Is this function always differentiable?

Question

I need some help with the following exercise:

Assume $A \subset \mathbb{R}$ is a compact set. Is the following function always differentiable?

$f: \mathbb{R}^{n+1} \rightarrow \mathbb{R}, \quad f(x_0, ... x_n) := \sup\limits_{x \in A} \prod\limits_{j=0}^{n} (x-x_j)$

My idea was to show this directly for all partial derivatives:

$\lim\limits_{h \rightarrow 0} \frac{f(x_0,..,x_j+h,..,x_n)-f(x_0,...,x_n)}{h}= \lim\limits_{h \rightarrow 0} \frac{\sup\limits_{x \in A} ((x-x_j-h)\prod\limits_{i\in\{0,...,n\}\setminus\{j\}} (x-x_i))- \sup\limits_{x \in A} (\prod\limits_{i=0}^{n} (x-x_i))}{h}=\lim\limits_{h \rightarrow 0} \frac{\sup\limits_{x \in A} (\prod\limits_{i=0}^{n} (x-x_i)-h(\prod\limits_{i\in\{0,...,n\}\setminus\{j\}}(x-x_i))- \sup\limits_{x \in A} (\prod\limits_{i=0}^{n} (x-x_i))}{h}$

At this point I think it should be possible to show that this limit is finite in general or to search for a example for a non differential case should be easier. Can someone give me a hint how to proceed?

Answer 1

Hint: Consider the situation where $A=[0,1]$. Is $g(x) = f(x,x) = \sup_{y\in A} (x-y)^2$ differentiable everywhere?

Answer 2

Let's test the claim of differentiability with a simple example . . .

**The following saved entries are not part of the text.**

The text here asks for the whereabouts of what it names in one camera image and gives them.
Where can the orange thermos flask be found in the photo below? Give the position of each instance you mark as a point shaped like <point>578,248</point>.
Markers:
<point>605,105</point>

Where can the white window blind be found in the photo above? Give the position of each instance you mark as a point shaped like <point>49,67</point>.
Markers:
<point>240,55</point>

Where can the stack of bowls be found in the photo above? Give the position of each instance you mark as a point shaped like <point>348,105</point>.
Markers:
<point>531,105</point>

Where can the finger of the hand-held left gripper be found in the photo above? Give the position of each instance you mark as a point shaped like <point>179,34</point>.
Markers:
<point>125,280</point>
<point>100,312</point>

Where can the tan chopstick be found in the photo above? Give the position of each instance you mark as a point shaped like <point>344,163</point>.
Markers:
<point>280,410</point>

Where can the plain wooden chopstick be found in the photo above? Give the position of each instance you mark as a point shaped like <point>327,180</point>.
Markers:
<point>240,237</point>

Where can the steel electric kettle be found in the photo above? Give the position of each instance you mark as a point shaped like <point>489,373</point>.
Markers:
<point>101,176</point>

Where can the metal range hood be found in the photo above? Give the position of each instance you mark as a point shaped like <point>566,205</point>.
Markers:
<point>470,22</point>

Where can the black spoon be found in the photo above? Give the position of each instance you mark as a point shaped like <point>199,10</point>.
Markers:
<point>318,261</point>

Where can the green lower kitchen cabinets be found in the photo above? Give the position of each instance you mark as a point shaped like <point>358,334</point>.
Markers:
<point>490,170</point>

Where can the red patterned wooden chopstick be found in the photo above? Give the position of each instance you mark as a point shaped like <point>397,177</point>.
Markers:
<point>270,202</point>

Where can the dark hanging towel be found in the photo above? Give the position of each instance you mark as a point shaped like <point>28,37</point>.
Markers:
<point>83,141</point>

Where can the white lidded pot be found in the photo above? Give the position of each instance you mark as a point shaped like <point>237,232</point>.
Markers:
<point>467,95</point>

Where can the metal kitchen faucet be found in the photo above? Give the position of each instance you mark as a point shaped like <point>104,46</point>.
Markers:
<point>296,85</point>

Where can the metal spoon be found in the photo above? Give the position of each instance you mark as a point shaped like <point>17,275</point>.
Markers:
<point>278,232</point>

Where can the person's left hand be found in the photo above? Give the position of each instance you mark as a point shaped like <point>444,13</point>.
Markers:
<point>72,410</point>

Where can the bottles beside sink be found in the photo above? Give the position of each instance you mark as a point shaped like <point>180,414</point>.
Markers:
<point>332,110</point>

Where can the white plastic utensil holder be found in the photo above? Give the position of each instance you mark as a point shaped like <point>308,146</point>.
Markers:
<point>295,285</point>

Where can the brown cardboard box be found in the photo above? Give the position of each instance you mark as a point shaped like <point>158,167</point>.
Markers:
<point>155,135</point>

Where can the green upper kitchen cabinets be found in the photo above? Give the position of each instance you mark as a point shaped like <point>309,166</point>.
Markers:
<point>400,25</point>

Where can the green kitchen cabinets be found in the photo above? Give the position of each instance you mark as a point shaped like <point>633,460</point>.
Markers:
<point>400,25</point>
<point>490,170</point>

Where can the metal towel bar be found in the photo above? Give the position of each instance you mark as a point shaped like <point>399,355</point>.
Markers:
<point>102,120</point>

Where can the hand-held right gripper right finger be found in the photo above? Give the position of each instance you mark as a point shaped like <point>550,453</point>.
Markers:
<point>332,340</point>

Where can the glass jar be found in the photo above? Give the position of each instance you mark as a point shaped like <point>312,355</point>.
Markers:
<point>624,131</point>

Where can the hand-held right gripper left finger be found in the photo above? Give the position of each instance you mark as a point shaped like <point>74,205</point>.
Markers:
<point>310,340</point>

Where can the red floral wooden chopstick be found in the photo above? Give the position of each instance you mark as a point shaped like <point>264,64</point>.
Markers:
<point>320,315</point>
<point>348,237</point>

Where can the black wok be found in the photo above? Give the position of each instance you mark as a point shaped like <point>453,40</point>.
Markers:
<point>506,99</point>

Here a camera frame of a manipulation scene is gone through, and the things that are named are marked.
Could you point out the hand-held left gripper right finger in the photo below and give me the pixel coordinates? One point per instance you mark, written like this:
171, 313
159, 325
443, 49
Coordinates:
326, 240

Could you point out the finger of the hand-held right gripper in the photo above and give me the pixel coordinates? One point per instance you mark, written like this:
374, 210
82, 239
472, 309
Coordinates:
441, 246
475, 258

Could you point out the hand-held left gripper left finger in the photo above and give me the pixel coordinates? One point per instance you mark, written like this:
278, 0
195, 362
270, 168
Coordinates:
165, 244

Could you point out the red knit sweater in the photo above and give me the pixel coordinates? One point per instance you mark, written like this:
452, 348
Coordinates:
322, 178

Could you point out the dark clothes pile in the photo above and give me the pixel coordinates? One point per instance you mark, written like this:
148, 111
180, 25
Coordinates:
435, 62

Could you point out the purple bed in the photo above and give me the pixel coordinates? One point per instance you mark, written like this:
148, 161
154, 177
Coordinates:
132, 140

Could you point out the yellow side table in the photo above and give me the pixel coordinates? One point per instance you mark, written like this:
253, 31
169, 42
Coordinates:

Let $n=1$, and let $A=\{-1,1\}$.

Then $f:\mathbb{R}^2\to R$ is given by $$f(x,y)=\max\{(-1-x)(-1-y),(1-x)(1-y)\}$$ and since \begin{align*} (-1-x)(-1-y)&=1+x+y+xy\\[4pt] (1-x)(1-y)&=1-x-y+xy\\[4pt] \end{align*} it follows that $$ f(x,y)= \begin{cases} 1+x+y+xy&&\text{if}\;x+y \ge 0\\[4pt] 1-x-y+xy&&\text{if}\;x+y < 0\\[4pt] \end{cases} $$ Now consider the question of whether the partial derivative of $f$ with respect to $x$ exists at the point $(0,0)$.

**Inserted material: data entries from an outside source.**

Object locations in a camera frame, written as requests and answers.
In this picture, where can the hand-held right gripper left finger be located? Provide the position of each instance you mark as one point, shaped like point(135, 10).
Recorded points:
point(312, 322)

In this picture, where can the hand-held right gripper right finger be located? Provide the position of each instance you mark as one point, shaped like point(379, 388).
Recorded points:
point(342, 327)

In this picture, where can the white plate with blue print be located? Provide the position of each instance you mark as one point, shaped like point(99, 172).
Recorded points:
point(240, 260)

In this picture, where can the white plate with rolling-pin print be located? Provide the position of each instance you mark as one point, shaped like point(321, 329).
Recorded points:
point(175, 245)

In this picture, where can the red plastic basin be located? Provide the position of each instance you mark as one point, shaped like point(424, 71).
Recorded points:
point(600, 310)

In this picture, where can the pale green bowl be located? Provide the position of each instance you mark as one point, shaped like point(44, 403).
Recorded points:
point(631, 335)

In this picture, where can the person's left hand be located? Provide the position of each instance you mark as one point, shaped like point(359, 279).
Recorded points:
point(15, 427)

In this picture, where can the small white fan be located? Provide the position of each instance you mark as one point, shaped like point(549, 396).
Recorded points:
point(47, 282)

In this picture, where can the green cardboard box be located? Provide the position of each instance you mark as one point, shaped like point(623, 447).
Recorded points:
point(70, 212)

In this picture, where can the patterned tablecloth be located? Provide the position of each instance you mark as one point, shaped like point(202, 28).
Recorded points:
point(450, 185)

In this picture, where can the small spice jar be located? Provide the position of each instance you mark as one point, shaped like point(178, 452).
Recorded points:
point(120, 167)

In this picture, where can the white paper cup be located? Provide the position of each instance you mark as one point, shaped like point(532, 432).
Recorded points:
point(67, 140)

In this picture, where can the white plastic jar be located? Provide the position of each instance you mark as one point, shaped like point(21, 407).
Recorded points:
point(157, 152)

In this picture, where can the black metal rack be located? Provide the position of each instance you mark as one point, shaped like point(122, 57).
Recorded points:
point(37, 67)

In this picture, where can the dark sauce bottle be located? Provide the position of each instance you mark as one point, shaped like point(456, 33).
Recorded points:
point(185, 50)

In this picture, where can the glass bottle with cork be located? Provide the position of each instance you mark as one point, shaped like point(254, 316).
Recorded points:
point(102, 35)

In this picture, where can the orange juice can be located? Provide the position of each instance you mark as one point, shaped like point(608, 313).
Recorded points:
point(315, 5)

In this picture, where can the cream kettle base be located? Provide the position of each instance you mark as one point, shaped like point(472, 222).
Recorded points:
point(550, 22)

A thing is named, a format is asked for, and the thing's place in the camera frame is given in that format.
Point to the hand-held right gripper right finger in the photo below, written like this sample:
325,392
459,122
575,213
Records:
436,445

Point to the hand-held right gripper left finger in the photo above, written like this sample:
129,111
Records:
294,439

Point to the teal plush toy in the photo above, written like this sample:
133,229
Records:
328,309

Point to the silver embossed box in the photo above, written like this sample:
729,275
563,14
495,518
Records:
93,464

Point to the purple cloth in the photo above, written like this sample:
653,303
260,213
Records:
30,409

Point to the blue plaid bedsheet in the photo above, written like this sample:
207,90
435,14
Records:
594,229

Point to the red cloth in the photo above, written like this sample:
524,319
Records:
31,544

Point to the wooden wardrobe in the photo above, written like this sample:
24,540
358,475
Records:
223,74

First, letting $h$ approach $0$ from the right, we get \begin{align*} \lim_{h\to0^+}\frac{f(h,0)-f(0,0)}{h} &=\lim_{h\to0^+}\frac{(1+h)-1}{h}\\[4pt] &=\lim_{h\to0^+}\frac{h}{h}\\[4pt] &=1\\[4pt] \end{align*} Next, letting $h$ approach $0$ from the left, we get \begin{align*} \lim_{h\to0^-}\frac{f(h,0)-f(0,0)}{h} &=\lim_{h\to0^-}\frac{(1-h)-1}{h}\\[4pt] &=\lim_{h\to0^-}\frac{-h}{h}\\[4pt] &=-1\\[4pt] \end{align*} It follows that $f_x(0,0)$ does not exist.

As a consequence, $f$ is not differentiable.